"Good," he said, "you have answered rightly. Tell me, now, the names of the horses that carry day and night across the sky."
Before the words were fairly spoken Odin replied, "Skinfaxe and Hrimfaxe." The giant could not conceal his surprise that a man should know these things.
"Once more," he said quickly, as if he were risking everything on one question; "tell me the name of the plain where the Last Battle will be fought."
This was a terrible question, for the Last Battle was still far off in the future, and only the gods and the greatest of the giants knew where and when it would come. Odin bowed his head when he heard the words, for to be ready for that battle was the divine work of his life, and then said, slowly and solemnly, "On the plain of Vigrid, which is one hundred miles on each side."
Vafthrudner rose trembling from his seat. He knew now that Gangraad was some great one in disguise, and that his own life hung on the answers he himself would soon be forced to make.
"Sit here beside me," he said, "for whoever you are, worthier antagonist has never entered these walls."
Then they sat down together in the rude stone hall, the mightiest of the gods and the wisest of the giants, and the great contest in wisdom, with a life hanging in either scale, went on between them. Wonderful secrets of the time when no man was and the time when no man will be, those silent walls listened to as Vafthrudner asked Odin one deep question after another, the answer coming swiftly and surely.
After a time the giant could ask no more, for he had exhausted his wisdom.

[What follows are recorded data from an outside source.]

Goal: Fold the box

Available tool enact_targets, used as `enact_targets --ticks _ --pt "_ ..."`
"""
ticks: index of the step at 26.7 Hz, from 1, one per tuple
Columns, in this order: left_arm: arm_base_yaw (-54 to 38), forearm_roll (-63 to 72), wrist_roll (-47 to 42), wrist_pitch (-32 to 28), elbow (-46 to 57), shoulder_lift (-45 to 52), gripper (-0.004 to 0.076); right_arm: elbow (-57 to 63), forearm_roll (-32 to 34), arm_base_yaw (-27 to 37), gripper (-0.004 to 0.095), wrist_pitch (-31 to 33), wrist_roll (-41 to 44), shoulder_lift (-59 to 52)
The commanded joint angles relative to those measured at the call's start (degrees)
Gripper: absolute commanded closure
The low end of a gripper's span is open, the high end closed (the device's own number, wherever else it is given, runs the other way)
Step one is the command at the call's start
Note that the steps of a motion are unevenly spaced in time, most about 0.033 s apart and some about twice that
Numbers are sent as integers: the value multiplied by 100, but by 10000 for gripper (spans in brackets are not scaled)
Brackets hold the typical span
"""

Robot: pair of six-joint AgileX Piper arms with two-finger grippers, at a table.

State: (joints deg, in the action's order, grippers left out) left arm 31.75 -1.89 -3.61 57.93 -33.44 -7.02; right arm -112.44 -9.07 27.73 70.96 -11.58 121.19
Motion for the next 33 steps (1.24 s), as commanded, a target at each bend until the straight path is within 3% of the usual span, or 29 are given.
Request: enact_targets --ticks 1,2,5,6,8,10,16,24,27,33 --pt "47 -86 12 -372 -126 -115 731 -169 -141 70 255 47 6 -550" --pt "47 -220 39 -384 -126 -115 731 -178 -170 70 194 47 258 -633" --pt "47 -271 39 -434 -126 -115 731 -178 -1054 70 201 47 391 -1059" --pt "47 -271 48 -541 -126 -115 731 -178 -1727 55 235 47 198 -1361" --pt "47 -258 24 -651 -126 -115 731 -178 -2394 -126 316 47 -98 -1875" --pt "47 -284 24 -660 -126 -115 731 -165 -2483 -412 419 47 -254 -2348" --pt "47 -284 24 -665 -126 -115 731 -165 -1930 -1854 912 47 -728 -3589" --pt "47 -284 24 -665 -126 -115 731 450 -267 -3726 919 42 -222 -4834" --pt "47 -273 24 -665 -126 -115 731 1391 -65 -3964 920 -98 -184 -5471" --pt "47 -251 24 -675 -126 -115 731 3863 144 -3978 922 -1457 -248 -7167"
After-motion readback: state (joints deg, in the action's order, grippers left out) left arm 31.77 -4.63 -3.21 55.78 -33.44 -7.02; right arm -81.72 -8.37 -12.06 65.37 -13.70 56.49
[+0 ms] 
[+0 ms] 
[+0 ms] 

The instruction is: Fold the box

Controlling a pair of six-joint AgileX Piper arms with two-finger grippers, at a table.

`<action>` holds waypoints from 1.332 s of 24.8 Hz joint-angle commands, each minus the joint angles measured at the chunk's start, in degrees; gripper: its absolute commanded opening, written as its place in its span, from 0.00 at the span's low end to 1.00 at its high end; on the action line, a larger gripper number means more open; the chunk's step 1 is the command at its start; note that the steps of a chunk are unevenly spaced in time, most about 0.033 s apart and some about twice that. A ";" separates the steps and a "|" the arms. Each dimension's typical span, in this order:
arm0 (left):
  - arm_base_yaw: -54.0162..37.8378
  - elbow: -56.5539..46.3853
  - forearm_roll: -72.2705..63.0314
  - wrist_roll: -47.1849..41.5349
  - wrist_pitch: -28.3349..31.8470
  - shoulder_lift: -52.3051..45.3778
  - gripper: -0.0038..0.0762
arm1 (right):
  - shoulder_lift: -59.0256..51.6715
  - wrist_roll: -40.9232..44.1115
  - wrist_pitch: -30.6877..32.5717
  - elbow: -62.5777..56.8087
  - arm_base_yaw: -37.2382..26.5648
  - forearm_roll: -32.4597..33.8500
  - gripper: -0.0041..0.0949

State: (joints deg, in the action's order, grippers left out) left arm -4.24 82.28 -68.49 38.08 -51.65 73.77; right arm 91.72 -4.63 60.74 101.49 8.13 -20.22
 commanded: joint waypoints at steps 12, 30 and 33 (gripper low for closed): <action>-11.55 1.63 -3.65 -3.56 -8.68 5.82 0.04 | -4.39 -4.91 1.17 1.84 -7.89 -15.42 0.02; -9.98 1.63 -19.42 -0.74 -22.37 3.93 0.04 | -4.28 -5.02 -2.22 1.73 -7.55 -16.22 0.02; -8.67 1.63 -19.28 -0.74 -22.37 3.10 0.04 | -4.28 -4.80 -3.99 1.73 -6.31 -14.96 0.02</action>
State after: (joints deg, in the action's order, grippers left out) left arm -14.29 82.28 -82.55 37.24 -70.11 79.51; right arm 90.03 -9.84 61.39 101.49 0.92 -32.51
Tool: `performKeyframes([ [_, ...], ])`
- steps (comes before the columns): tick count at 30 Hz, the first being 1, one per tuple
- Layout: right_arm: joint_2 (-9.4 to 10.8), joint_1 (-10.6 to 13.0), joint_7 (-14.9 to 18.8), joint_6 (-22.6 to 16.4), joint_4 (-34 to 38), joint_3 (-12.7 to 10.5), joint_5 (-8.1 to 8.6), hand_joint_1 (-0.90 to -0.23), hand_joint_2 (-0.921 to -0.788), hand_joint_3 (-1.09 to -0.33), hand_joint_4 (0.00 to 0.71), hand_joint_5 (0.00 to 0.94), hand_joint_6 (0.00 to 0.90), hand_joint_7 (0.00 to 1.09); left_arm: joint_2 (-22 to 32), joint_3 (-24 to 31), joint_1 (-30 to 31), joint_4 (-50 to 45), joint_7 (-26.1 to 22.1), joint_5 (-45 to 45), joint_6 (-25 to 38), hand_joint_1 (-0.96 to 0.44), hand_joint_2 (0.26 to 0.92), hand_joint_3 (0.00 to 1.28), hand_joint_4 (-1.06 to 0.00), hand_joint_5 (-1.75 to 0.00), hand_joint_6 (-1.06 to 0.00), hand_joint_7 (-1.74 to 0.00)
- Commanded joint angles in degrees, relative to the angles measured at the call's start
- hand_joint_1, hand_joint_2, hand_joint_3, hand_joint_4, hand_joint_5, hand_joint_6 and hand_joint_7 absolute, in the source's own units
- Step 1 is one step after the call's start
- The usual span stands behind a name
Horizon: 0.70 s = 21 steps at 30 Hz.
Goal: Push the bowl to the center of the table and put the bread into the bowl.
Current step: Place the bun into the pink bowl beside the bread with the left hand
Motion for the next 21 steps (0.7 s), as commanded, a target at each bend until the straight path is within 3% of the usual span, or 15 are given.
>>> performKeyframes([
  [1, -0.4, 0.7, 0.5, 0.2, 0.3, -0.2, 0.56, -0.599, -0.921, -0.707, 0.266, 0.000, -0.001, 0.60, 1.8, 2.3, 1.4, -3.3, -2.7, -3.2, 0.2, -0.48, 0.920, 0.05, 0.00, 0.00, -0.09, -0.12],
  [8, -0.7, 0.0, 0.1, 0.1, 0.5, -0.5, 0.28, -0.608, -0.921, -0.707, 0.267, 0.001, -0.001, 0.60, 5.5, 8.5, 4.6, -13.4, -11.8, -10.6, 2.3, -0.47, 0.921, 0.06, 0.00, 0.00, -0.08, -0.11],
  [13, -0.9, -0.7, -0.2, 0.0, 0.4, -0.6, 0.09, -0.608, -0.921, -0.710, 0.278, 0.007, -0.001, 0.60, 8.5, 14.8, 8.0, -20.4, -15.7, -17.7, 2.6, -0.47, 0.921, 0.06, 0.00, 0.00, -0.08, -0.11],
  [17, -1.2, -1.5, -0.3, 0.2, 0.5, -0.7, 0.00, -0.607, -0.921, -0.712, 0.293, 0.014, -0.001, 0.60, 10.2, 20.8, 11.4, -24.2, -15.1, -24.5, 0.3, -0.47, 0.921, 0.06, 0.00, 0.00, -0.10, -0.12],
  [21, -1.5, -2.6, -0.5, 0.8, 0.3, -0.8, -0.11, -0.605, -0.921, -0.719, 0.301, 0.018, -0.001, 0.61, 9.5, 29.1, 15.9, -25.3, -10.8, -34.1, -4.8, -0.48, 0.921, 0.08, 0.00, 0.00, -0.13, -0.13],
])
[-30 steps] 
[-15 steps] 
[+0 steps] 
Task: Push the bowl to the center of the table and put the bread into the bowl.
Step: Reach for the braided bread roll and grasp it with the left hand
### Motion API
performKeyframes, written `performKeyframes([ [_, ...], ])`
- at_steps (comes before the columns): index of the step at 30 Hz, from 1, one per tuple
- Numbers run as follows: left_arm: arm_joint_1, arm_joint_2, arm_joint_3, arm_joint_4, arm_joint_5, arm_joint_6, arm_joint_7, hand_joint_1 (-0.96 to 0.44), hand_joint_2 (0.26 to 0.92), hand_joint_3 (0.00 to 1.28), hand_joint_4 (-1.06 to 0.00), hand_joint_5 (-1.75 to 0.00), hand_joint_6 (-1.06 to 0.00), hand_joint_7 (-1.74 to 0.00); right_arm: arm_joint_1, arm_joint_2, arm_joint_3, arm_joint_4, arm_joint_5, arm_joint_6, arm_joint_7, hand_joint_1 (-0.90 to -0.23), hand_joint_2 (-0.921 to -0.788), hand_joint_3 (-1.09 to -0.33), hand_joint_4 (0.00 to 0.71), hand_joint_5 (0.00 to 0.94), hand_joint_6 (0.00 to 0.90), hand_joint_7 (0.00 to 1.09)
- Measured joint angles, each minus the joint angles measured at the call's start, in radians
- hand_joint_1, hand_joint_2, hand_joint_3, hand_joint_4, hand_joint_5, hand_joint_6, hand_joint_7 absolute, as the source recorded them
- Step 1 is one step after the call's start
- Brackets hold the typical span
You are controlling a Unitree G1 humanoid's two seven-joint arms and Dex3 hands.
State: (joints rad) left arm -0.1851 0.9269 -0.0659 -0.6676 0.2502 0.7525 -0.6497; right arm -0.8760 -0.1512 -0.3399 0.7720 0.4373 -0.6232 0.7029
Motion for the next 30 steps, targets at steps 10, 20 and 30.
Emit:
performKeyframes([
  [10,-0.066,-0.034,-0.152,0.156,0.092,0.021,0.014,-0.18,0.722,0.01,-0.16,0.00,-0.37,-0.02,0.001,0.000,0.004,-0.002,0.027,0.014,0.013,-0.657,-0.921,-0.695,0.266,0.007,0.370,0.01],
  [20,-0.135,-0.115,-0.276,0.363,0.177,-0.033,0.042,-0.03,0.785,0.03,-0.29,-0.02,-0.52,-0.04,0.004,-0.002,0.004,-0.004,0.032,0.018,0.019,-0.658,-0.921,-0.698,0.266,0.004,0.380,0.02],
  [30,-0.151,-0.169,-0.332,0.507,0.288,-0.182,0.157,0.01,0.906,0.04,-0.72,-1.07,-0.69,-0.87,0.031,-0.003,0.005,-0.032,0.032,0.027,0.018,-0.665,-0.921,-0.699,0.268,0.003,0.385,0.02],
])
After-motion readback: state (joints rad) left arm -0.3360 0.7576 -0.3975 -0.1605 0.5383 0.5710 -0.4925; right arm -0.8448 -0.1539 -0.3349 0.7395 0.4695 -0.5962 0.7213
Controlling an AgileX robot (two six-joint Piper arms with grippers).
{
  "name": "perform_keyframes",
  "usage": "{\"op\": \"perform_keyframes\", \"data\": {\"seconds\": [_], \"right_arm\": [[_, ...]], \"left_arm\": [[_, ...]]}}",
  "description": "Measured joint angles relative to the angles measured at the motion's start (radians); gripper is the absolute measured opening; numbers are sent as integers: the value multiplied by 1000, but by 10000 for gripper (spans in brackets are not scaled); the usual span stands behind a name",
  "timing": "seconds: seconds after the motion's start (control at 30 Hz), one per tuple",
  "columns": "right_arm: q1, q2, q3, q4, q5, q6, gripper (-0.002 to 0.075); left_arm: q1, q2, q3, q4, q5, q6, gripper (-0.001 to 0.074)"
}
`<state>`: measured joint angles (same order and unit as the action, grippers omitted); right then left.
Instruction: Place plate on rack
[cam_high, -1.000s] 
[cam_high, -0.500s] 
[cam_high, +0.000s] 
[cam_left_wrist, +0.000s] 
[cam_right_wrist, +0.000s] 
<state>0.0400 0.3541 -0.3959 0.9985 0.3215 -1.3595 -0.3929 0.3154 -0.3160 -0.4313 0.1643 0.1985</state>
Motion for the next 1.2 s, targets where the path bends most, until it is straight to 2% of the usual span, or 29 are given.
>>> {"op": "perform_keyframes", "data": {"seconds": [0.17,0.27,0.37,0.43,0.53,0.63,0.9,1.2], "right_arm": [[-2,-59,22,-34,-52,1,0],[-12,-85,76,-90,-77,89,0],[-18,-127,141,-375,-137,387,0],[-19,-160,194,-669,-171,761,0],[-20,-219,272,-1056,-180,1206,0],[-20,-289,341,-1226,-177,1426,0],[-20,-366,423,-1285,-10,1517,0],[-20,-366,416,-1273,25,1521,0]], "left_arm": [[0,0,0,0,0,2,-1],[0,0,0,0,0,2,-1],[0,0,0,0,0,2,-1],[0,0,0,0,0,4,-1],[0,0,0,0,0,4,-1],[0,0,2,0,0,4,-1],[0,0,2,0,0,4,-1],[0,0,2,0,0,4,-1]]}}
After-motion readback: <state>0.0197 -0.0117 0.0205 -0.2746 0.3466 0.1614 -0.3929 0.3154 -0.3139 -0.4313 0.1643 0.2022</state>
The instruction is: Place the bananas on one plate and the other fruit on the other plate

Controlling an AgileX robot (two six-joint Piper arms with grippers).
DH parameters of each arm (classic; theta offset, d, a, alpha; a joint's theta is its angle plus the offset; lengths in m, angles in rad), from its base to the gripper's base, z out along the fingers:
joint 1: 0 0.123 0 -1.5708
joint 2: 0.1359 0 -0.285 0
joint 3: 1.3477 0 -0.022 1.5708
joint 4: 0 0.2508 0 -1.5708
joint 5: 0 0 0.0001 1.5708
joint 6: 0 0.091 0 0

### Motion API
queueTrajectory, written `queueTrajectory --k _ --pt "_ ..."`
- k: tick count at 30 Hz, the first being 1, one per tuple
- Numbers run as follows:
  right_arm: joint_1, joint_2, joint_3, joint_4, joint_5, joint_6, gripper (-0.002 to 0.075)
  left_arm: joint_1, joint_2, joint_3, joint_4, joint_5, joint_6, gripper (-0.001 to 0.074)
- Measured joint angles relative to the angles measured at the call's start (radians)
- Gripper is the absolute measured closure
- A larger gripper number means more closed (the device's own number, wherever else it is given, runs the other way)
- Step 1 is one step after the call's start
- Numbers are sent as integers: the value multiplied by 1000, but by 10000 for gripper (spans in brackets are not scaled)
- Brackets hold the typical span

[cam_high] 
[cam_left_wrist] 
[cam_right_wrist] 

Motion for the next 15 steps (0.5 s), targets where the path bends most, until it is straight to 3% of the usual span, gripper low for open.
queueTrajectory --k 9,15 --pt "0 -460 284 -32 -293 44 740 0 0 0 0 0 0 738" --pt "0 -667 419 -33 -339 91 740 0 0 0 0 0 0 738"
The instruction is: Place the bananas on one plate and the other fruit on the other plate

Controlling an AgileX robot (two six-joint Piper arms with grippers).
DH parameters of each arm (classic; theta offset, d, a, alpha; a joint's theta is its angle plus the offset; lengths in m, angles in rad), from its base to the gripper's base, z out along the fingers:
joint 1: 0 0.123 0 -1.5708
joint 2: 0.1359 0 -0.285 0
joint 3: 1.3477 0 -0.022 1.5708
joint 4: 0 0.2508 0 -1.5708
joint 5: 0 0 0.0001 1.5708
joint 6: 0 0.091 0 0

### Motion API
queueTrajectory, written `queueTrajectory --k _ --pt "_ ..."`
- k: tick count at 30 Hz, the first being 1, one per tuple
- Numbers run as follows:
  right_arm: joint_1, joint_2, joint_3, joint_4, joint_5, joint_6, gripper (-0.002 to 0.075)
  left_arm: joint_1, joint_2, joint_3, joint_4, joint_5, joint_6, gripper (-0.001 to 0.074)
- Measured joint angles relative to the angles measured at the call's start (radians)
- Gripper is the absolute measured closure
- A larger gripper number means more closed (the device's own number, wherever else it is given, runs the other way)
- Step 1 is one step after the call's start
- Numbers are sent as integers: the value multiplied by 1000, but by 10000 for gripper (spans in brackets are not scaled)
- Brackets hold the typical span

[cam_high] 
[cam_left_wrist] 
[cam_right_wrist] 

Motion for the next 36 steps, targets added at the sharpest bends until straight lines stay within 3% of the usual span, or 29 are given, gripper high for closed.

"It is my turn now," said Odin, and one after another he drew out from Vafthrudner the events of the past and then the wonderful things of the race of giants, and finally he began to question him of that dim, mysterious future whose secrets only the gods know; and as he touched these wonderful things Odin's eyes began to flash, and his form to grow larger and nobler until he seemed no longer the humble Gangraad, but the mighty god he was, and Vafthrudner trembled as he felt the coming doom nearing him with every question.
So hours went by, until at last Odin paused in his swift questioning, stooped down, and asked the giant, "What did Odin whisper in the ear of Balder as he ascended the funeral pile?"